Sophie Veys, a 4th-year CS major working with Assistant Professor Blase Ur’s SUPERgroup, received one of four Outstanding Undergraduate Research Awards from the Computing Research Association (CRA).

The award program, which “recognizes undergraduate students in North American colleges and universities who show outstanding research potential in an area of computing research,” also gave honorable mention to two additional undergraduates, Shriya Bansal and Shicheng Liu.

Veys has worked with SUPERgroup since her first month on campus, when she reached out to Ur looking to get started early on computer science research. There, she gained experience with user-centered research and the privacy, security, and human-computer interaction specialites of the group, seeing the connection between the work and the technology around her.

“I just fell in love with usable security and privacy,” Veys said. “It’s something that I’m constantly nagging my friends and family about, telling them to turn their location services off and, ‘isn’t that creepy that we were just talking about a topic and now Facebook’s advertising it.’ It really became a passion for me, to convince my friends that they should care too.”

In her first project, Veys studied personalized advertising – how companies gather information on consumers, how they use it, and how people feel about the process when they learn more about how it works. From there, she grew interested in Europe’s General Data Protection Regulation (GDPR) and the California Consumer Privacy Act (CCPA), two new laws governing online privacy rights and transparency. Both laws require companies to provide data downloads on request of the information they have collected about their users.

However, these downloads are often in formats, such as JSON or CSV, designed for machine readability or programming purposes. With her collaborators in SUPERgroup, Veys conducted user studies where researchers gave participants their data downloads from sites such as Amazon or Spotify and a “scavenger hunt” to find particular bits of information in the file. Participants shared opinions about their data and ideas for redesigning data downloads to be more user-friendly. The team then uses the results of these focus groups to create new apps that make the information users care about easier to access and understand.

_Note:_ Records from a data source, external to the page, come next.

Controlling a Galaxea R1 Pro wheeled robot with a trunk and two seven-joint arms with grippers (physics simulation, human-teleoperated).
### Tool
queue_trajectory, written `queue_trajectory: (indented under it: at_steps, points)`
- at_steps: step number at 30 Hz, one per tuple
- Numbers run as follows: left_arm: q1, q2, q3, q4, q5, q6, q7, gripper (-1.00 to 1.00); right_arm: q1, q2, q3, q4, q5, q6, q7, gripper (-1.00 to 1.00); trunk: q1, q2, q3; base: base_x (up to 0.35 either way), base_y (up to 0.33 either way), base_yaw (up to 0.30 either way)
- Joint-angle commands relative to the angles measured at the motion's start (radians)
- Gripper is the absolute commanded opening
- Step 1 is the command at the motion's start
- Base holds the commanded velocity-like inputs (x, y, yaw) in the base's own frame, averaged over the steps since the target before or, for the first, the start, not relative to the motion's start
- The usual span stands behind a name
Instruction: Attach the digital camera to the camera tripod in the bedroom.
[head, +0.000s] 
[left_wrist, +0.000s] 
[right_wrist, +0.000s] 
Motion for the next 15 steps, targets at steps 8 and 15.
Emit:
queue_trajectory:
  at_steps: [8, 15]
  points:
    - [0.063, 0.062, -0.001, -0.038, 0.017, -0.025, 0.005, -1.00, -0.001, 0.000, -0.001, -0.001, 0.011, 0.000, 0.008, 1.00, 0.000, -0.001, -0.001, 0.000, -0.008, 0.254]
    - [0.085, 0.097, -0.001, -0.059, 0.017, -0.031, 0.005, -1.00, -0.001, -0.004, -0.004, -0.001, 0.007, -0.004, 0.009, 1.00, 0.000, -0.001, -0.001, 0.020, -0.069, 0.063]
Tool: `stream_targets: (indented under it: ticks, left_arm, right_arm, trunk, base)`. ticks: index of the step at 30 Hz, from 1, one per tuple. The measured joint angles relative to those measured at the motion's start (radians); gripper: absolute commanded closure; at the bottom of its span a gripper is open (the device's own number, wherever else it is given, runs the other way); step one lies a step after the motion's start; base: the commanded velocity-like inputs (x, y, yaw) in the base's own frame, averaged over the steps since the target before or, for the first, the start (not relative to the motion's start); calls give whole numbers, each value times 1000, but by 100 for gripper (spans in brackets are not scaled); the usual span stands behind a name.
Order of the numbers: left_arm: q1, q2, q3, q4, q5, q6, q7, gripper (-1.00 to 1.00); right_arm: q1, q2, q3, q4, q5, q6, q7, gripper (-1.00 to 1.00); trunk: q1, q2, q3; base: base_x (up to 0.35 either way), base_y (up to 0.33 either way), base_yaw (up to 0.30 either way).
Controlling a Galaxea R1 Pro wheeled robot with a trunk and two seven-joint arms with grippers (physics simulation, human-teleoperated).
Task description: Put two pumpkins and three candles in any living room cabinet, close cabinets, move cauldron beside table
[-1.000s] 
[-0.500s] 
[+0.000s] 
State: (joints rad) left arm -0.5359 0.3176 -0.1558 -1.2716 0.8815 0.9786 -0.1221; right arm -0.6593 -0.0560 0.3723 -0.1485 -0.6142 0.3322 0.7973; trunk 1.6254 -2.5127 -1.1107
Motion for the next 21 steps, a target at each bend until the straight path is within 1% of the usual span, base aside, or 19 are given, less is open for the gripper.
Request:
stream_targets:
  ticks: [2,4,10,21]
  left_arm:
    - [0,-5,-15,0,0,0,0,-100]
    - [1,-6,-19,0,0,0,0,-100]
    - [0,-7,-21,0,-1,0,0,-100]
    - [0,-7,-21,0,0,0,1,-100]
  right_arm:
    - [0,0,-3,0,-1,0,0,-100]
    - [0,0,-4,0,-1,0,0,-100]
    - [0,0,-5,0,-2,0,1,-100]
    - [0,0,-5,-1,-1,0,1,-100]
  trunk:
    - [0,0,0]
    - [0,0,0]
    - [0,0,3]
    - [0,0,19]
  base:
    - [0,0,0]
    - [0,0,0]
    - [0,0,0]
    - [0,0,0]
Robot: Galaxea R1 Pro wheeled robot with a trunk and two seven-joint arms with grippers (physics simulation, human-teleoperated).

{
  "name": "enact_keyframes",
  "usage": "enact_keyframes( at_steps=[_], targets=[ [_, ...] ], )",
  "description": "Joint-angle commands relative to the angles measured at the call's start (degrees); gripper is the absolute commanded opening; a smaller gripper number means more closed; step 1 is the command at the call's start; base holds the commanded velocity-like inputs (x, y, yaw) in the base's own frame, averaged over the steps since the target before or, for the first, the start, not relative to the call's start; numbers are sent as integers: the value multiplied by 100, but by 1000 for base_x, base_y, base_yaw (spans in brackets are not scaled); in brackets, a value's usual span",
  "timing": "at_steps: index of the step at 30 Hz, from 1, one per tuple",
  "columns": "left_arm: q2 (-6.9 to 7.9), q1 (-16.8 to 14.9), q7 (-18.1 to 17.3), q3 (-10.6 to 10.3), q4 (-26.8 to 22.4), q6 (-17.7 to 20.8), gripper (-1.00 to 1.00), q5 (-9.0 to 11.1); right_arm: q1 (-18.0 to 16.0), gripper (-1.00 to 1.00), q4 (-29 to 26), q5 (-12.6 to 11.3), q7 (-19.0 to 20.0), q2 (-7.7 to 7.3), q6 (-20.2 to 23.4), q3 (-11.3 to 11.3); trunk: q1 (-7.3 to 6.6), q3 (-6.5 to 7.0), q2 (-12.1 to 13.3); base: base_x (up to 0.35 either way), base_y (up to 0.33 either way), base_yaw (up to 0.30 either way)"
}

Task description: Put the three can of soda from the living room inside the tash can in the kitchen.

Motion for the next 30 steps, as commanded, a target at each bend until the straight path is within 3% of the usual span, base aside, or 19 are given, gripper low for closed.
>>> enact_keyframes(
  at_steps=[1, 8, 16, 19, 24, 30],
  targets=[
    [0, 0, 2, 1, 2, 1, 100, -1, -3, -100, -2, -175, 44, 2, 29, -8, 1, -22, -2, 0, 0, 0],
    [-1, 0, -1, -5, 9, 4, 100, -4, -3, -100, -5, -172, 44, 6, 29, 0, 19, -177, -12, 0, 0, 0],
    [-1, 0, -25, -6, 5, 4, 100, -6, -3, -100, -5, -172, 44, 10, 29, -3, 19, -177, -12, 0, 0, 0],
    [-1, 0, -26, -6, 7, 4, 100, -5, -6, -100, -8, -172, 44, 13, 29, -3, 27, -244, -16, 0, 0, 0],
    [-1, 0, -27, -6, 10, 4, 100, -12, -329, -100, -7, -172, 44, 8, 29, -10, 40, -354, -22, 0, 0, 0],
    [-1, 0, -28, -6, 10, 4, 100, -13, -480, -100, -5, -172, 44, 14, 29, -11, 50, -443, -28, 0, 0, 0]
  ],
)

“We want to support all the different reasons people might want to access their data, and perhaps demonstrate to them some things that they should care about, such as privacy,” Veys said.

Veys has co-authored papers at HCI and security conferences such as SOUPS, ConPro, USENIX, and CHI, where she was on a paper that received an honorable mention award in 2020. The CRA award grants Veys funding to attend a conference of her choice in the future.

Honorable Mentions

Bansal and Liu were two of 77 students to receive the honorable mention designation in this year’s CRA awards. Bansal is pursuing a joint BS/MS in computer science and works with Assistant Professor Marshini Chetty in the Amyoli Internet Research Lab, using natural language processing and topic modeling techniques to analyze the effectiveness of apps from the Google Play Store in teaching children about privacy and security.

“I was interested in studying children’s relationship with online privacy and security, especially given the extent to which devices are intertwined with their education, relationships, and daily function,” Bansal said. “Our research has found that although parents seek resources for teaching digital citizenship to their children, few exist. I hope that this work will encourage developers to build educational features that empower children with technology and allow them to interact with their devices in a safe and responsible manner.”

Liu, a CS and mathematics double major with a minor in physics, is a member of Professor Shan Lu’s research group, where he has studied the use of machine learning cloud APIs and developed a testing tool for this kind of software.

“Computer science research — and systems research in particular — interests me for the potential to discover existing problems in widely used systems and to provide optimal solutions or products that have real practical impacts,” Liu said. “The high quality of UChicago CS courses has motivated me to pursue this field further, and the high faculty-to-student ratio also means that ample research opportunities are open to undergraduates.”